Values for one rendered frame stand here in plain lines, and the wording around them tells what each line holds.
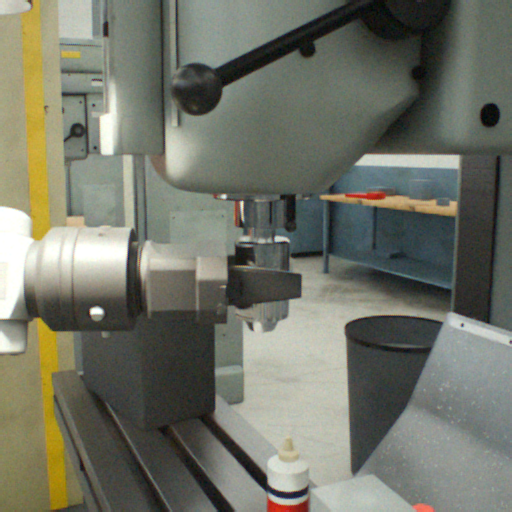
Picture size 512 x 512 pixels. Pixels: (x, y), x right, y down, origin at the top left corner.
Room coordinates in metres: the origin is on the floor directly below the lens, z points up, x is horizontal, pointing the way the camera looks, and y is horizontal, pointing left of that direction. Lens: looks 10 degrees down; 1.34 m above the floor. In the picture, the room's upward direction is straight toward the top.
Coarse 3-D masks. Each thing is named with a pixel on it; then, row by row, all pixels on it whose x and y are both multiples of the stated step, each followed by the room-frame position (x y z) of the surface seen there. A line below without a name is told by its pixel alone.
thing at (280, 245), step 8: (240, 240) 0.51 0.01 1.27; (248, 240) 0.51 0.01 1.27; (272, 240) 0.51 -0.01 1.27; (280, 240) 0.51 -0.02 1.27; (288, 240) 0.51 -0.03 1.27; (240, 248) 0.50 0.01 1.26; (248, 248) 0.50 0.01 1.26; (256, 248) 0.49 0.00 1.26; (264, 248) 0.49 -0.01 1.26; (272, 248) 0.50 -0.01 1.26; (280, 248) 0.50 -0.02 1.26; (288, 248) 0.51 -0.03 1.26
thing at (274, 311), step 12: (288, 252) 0.51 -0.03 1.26; (240, 264) 0.50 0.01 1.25; (252, 264) 0.50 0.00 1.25; (264, 264) 0.49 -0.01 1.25; (276, 264) 0.50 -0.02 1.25; (288, 264) 0.51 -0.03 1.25; (288, 300) 0.51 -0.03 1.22; (240, 312) 0.50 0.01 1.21; (252, 312) 0.50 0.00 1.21; (264, 312) 0.49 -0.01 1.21; (276, 312) 0.50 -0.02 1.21
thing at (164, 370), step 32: (160, 320) 0.80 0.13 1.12; (192, 320) 0.83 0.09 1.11; (96, 352) 0.90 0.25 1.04; (128, 352) 0.81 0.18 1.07; (160, 352) 0.80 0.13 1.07; (192, 352) 0.83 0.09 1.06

========

→ **YOUR ASSIGNMENT**: Where the word "each" shows up in a line of the records above, count that line; then give the count by itself.

→ **EXERCISE SOLUTION**: 2